- [ASSIGNMENT] Copy out exactly the stretch of the listing below that begins at the line containing "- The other" and ends at the line containing "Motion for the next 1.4", and copy nothing outside it.

- [EXERCISE MATERIAL]

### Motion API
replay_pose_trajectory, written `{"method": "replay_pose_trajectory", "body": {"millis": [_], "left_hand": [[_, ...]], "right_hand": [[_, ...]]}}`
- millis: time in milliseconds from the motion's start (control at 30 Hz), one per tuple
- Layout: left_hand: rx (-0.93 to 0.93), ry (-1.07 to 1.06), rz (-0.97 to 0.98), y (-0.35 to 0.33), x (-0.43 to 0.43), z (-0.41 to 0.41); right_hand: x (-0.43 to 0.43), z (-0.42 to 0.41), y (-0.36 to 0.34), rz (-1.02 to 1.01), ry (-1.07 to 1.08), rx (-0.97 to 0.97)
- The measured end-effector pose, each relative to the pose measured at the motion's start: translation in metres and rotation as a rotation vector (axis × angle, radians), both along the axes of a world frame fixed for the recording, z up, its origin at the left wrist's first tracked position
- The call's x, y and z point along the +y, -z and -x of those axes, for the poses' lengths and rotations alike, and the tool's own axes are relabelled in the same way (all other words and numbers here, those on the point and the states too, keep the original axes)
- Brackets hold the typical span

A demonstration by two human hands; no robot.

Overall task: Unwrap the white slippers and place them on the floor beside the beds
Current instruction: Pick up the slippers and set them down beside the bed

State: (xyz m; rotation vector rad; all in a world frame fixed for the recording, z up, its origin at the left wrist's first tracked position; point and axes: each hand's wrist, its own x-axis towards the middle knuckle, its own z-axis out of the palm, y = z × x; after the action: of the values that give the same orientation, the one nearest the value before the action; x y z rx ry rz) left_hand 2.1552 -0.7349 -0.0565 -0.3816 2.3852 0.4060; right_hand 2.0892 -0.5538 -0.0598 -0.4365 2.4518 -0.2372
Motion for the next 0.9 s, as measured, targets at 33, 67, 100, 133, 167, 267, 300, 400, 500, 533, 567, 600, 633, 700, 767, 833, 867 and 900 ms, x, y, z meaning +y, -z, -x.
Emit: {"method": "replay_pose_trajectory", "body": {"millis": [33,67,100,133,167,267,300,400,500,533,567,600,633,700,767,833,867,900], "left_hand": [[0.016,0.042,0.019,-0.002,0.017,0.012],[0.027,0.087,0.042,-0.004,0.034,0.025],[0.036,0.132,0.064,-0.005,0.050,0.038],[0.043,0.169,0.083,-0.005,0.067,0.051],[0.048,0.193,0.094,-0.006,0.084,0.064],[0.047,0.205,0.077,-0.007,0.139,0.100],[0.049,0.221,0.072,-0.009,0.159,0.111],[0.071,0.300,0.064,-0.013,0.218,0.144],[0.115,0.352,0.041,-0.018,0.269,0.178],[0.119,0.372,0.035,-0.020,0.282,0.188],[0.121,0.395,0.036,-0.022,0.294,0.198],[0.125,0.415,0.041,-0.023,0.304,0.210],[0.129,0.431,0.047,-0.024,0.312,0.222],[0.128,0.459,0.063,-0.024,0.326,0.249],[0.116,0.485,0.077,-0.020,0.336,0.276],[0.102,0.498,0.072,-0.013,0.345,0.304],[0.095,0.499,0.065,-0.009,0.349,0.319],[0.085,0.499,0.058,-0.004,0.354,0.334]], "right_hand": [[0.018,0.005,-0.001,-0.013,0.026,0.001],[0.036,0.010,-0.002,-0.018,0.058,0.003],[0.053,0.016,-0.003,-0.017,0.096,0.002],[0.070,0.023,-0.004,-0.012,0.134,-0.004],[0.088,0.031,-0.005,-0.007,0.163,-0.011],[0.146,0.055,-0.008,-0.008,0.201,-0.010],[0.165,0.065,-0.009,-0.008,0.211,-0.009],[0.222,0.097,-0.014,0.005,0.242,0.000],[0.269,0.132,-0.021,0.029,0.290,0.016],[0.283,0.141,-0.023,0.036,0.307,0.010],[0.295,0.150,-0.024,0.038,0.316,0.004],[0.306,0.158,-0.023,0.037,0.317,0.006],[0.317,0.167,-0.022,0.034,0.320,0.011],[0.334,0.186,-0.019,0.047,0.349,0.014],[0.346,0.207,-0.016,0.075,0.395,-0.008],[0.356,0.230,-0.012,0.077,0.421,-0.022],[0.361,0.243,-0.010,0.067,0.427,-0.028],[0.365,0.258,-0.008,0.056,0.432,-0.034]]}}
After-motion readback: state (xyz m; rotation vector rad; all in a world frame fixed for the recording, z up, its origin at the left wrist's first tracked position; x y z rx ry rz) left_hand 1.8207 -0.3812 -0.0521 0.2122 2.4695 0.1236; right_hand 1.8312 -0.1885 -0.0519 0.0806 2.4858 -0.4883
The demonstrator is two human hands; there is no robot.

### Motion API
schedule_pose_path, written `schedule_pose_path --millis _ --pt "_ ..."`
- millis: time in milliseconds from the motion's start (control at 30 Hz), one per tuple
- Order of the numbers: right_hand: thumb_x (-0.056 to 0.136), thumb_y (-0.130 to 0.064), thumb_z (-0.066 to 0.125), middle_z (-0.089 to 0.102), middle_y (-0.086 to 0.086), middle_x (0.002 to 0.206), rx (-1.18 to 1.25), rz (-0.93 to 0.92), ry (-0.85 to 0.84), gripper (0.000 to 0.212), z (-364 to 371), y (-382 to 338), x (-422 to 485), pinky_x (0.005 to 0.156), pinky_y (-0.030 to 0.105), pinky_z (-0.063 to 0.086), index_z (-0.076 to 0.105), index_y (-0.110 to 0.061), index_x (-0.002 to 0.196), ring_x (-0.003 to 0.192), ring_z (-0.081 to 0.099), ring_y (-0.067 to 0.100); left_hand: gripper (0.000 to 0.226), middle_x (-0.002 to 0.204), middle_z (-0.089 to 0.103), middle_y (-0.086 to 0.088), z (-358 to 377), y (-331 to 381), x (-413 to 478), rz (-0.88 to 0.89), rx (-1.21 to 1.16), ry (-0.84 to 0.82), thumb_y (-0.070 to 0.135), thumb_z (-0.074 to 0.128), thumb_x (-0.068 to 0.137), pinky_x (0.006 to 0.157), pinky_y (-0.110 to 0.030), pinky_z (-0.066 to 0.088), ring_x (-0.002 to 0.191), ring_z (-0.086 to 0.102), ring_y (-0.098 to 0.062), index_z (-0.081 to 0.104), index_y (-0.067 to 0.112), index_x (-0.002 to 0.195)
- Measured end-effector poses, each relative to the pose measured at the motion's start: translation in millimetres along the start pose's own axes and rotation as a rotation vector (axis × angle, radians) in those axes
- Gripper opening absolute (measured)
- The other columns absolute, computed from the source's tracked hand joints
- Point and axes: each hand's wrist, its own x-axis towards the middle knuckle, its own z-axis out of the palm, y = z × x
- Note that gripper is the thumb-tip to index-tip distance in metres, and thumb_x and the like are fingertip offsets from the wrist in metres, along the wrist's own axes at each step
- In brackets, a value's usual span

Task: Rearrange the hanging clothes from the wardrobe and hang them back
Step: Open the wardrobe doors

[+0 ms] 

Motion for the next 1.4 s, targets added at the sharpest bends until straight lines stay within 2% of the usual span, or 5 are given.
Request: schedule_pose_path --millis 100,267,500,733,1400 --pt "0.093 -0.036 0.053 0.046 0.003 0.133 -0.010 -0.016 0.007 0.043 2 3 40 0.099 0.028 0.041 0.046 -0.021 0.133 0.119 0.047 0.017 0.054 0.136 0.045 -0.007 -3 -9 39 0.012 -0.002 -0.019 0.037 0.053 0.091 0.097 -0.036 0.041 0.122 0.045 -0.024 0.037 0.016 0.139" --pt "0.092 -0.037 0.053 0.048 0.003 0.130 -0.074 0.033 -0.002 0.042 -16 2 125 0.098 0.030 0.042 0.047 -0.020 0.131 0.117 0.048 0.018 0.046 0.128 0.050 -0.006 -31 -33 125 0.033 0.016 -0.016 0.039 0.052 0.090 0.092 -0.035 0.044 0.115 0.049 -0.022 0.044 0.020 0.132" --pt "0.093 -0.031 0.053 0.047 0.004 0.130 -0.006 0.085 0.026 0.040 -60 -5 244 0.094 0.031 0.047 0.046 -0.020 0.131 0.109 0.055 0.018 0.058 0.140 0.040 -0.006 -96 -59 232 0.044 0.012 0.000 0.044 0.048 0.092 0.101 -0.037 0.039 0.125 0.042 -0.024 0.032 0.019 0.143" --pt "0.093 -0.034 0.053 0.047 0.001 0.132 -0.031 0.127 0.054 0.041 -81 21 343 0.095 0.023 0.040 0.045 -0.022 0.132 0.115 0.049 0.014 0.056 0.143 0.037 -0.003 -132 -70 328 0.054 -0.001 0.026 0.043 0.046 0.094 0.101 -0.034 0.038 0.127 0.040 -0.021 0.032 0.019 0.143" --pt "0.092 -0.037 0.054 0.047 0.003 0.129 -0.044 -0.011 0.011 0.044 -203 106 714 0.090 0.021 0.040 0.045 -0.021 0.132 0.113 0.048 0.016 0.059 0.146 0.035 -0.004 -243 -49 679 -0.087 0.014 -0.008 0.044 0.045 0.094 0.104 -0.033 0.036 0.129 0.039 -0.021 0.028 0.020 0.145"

- [RESPONSE AREA]
- The other columns absolute, computed from the source's tracked hand joints
- Point and axes: each hand's wrist, its own x-axis towards the middle knuckle, its own z-axis out of the palm, y = z × x
- Note that gripper is the thumb-tip to index-tip distance in metres, and thumb_x and the like are fingertip offsets from the wrist in metres, along the wrist's own axes at each step
- In brackets, a value's usual span

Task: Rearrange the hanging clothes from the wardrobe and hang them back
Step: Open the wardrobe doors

[+0 ms] 

Motion for the next 1.4 s, targets added at the sharpest bends until straight lines stay within 2% of the usual span, or 5 are given.

This concludes the output.